No, I think that is to much for the relay of the Venus.
But you can use the Venus relay to control a stronger relay that can drive the blower.
Thank you for your opinion, which is similar to mine. As I prefer to keep a circuit as simple as possible, I need the answer based on the data. In the Venus' datasheet, there is a limit of 6A 30VDC. I'm not an electrician, but I know that different types of loads have different properties and I want to be sure.
like matthias lange said, better use a power relay to protect your venus relay
dont forget to put a diode over the power relay coil to protect the venus relay contact
Just a clarification on your drawing. I have seen many contrasting drawings. In yours, you have the diode across the negative and positive wires.
According to some sources, with such a connection, the diode only serves as a "bypass" diode, not a "blocking" diode. Such sources say that for a blocking diode function, one has to connect the diode along the powered line (positive only).
Or is it the other way round? I'm confused.
F.
It's correct how the diode is placed and its "polarity", but this diode snubber type is used to protect the silicon junctions that drives the relay coil from reverse currents, which are killers for transistors junctions.
For protecting (relay) contacts, which don't care about the sense of the current, generally, an RC type snubber is used, across the switch / relay contacts.
Or to accommodate both, use an RCD snubber. Which might be overkill... :-)))
Hi @Suavek
While the datasheet values are in range for your application, switching 60W through a small relay will not provide a long life for that relay.
The problem is the DC arcing, that is bigger and bigger as the load increases.
Successive arcing during time will lead to a slow destruction of the relay contacts and sooner than later the contact will either melt or fuse together.
Here's below a graph for seeing the cycle life of a high power DC contactor from Tyco.
You can clearly see, the greater the current (power), the less switching cycles.
So, if you want to protect something that's inside and difficult to replace, switch an external relay which is easier to replace.
Alex
@Alex Pescaru and @Duivert NL, sorry to come back to you and for hijacking this thread but I think the OP will find this information useful.
Looking at the Amazon US site again, all the listed manufacturers say that their diodes should only be connected inline the positive side only (see attached photos). My tentative conclusion is that the wiring depends on the manufacturer. I searched for "schottky diode" and for "blocking diode". It seems Americans don't use the term "snubber".

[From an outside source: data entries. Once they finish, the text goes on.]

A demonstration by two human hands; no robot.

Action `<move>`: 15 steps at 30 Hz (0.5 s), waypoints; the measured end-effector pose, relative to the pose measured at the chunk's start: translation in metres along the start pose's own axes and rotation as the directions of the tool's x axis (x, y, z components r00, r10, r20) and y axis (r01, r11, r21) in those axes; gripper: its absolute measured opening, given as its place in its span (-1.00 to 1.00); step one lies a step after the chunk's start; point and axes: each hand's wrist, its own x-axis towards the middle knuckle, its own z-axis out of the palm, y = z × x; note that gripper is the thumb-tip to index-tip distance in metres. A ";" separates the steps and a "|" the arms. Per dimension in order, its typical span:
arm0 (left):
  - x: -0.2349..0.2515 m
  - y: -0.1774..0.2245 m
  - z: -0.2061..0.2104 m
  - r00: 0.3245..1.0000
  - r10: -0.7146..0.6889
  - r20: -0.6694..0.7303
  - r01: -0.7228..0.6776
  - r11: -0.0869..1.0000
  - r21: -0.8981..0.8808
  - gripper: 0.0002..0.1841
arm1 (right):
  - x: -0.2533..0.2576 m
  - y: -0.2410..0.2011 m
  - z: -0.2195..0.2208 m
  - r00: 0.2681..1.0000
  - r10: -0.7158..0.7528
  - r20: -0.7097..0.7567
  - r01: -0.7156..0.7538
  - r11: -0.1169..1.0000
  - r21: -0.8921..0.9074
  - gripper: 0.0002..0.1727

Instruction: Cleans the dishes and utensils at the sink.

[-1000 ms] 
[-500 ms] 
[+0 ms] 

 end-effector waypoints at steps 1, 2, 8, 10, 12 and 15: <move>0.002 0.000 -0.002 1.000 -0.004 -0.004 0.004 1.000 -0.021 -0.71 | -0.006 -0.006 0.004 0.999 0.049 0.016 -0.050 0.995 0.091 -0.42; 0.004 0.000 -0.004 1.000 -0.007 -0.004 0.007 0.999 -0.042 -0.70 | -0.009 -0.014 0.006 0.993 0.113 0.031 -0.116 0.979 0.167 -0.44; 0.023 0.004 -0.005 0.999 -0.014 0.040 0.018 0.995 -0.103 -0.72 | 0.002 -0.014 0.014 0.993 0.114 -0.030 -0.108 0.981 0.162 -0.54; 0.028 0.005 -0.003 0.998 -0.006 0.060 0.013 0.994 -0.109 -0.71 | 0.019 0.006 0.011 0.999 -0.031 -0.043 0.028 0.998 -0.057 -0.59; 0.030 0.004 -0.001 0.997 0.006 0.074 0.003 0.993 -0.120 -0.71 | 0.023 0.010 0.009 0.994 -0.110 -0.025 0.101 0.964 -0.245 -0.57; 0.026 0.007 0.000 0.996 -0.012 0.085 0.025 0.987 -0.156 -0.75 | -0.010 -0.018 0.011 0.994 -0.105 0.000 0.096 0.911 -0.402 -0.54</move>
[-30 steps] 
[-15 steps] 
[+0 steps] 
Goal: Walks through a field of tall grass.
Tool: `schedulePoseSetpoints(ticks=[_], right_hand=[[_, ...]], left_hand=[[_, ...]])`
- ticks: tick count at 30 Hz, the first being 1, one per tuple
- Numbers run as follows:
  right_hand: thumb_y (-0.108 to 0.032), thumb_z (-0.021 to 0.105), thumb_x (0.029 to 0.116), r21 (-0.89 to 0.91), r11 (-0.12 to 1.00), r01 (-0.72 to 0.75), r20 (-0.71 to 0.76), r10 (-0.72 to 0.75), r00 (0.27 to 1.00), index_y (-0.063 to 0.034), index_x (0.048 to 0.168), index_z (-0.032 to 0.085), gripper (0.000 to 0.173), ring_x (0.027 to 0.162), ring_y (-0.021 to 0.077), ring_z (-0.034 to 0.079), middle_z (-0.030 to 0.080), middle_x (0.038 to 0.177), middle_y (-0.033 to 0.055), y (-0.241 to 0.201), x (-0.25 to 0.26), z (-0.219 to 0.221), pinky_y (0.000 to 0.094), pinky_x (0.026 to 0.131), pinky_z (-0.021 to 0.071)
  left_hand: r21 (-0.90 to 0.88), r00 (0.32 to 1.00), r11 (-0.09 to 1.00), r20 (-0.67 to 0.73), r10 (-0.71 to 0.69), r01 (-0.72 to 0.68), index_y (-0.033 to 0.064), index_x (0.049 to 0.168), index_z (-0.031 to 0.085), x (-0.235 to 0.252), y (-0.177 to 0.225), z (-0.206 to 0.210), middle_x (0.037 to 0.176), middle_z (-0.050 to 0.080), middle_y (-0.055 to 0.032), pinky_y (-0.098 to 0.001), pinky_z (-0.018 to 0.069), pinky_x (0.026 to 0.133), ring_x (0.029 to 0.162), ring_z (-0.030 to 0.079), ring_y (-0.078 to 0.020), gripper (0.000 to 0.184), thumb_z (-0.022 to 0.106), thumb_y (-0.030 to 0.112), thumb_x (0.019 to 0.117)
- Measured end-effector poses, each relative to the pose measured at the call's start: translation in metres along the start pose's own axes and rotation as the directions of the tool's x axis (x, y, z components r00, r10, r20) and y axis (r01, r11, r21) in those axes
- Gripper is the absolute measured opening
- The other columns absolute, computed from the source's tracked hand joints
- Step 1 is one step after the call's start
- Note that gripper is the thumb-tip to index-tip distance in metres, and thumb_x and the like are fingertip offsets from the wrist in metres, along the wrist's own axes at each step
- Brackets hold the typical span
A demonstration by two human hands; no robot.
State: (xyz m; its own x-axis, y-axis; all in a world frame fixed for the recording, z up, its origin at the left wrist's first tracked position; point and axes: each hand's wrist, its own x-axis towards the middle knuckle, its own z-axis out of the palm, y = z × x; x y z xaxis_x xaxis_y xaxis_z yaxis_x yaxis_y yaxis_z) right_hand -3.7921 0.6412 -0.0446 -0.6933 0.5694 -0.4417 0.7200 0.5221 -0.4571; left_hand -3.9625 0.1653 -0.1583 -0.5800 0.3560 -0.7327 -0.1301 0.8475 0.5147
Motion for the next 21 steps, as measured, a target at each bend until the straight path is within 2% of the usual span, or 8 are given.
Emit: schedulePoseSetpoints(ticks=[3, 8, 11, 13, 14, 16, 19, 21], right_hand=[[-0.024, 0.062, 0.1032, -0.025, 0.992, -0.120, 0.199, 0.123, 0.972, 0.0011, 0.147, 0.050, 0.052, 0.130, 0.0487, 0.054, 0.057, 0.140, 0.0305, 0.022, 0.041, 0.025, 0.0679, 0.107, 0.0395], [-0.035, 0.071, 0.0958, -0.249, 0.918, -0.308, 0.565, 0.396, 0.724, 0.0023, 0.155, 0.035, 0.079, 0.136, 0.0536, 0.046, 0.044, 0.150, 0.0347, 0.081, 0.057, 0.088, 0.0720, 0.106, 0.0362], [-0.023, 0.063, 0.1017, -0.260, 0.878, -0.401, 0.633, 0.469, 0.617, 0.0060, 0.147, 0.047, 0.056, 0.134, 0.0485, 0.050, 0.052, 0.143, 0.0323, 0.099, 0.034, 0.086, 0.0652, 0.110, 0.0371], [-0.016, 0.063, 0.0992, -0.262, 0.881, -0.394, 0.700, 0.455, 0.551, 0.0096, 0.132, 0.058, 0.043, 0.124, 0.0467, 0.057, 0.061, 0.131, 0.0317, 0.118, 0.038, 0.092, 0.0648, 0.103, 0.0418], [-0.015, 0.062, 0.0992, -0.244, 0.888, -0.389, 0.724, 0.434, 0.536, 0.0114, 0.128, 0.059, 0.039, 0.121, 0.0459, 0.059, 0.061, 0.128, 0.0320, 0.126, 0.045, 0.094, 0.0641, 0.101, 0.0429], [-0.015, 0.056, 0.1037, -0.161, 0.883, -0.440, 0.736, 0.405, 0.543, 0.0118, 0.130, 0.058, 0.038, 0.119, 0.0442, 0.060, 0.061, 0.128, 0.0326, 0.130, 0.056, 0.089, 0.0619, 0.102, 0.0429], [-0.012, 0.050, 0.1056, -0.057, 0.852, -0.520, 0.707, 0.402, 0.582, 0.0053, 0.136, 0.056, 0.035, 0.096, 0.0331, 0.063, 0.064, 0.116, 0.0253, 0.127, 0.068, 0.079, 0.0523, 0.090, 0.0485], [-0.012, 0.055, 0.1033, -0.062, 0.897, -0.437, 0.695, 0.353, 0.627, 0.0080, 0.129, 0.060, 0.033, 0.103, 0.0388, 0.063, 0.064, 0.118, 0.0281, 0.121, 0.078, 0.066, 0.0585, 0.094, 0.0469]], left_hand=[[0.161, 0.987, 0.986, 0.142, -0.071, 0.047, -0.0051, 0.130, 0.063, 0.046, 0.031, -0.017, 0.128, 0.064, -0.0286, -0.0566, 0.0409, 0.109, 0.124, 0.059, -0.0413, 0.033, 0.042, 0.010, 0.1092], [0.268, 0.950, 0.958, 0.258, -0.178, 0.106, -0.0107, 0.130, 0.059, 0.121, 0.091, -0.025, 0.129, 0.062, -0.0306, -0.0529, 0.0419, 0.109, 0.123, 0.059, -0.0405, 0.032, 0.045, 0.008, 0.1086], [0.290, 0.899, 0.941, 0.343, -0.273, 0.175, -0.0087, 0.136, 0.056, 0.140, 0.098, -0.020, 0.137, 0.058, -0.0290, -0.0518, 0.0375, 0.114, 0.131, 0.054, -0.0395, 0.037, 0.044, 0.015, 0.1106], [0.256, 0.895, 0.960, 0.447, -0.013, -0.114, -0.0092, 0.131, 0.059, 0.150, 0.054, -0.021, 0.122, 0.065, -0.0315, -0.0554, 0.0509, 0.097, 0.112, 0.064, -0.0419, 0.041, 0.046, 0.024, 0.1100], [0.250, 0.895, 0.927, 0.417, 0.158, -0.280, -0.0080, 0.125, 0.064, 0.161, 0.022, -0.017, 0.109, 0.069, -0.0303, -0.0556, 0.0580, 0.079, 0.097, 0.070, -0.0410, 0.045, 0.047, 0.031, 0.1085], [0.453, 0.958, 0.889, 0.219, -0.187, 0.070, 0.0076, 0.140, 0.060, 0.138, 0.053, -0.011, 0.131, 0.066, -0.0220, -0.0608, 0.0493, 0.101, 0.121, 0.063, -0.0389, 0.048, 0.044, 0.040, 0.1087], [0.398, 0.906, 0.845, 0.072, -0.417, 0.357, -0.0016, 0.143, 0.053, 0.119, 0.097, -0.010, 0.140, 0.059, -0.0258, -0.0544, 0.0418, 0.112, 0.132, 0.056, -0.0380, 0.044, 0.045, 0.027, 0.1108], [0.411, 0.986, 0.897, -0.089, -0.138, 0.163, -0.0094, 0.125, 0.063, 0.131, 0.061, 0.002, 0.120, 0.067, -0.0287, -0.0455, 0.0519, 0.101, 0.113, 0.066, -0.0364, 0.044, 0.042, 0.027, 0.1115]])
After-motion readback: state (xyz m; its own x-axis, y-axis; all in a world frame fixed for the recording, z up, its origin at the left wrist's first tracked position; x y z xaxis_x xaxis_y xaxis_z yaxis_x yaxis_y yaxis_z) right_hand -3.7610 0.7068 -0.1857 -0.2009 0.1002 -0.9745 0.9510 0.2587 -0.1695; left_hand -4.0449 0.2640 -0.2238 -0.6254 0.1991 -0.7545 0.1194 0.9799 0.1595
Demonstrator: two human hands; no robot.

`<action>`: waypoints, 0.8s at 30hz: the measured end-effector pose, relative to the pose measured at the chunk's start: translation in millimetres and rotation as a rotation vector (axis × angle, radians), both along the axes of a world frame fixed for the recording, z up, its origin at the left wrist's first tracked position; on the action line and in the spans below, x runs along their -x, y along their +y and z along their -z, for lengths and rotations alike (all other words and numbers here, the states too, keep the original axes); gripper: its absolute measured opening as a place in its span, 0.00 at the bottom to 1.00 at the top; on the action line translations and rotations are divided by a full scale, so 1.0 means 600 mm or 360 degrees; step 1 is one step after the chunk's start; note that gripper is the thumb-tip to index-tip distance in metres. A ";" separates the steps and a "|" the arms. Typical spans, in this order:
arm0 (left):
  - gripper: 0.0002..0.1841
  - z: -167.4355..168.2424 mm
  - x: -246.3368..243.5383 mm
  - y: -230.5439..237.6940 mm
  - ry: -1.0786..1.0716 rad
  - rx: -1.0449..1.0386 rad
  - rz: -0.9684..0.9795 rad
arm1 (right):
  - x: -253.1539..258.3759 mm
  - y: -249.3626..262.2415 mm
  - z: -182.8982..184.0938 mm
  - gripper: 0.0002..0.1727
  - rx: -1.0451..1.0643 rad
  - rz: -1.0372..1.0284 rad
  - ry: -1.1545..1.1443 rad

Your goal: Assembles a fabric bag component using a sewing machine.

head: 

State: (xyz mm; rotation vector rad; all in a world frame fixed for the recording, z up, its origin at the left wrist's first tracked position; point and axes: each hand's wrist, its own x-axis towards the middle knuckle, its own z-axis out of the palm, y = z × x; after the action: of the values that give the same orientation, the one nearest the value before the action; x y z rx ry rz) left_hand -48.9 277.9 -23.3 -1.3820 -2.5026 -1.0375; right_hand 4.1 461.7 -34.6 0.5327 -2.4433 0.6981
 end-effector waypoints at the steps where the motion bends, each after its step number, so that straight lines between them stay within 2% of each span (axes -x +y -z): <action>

Second question: which specific one would you pick? It seems the MD is an overkill. Its specs and link below. The second one has less capacity but it is cheaper. Link also attached.
1. MD
2. Generic
Hi @Fideri
I believe that you / we are talking of different things.
Those diodes you are talking about are for combining / isolating DC sources or bypassing PV panel elements when shading occurs.
They are high power/current diodes, not like those used for induction protection.
Like these from victron: https://www.victronenergy.com/battery-isolators-and-combiners/argo-diode-battery-combiners
Alex
We might be talking about different types. But according to their documentation, those quoted serve to prevent "reverse currents" and protect "junctions"from such power. They are not bypass diodes.
F.
Yes, they are... :-)))
In the end, a diode is a diode. Conducts electricity only on one direction and is used to protect devices, in our both cases, but for different purposes.
Only that in one case is a small current diode, in the other is a high current diode.
If the snubber / back emf diode on the relay, normally it does not let any current through because the +12V is connected to the diode negative. However, when the switch (Cerbo relay) is opened, the magnetic field in the power relay collapses and generates a reverse voltage (back emf). This voltage can be very high, damaging the switch. The diode conducts the current resulting from the back emf because the back emf makes the positive output of the relay go negative. As the current passes through the diode, this stops the voltage over the switch getting too hogh so that the switch is not damaged.
Hi @pwfarnell
You are right, but it seems that I am failing to make him understand between two different cases: when the diode is used as a snubber / back emf or when it's used as a bypass diode...
Read his message 6 hours ago in response to Duivert. Quote below....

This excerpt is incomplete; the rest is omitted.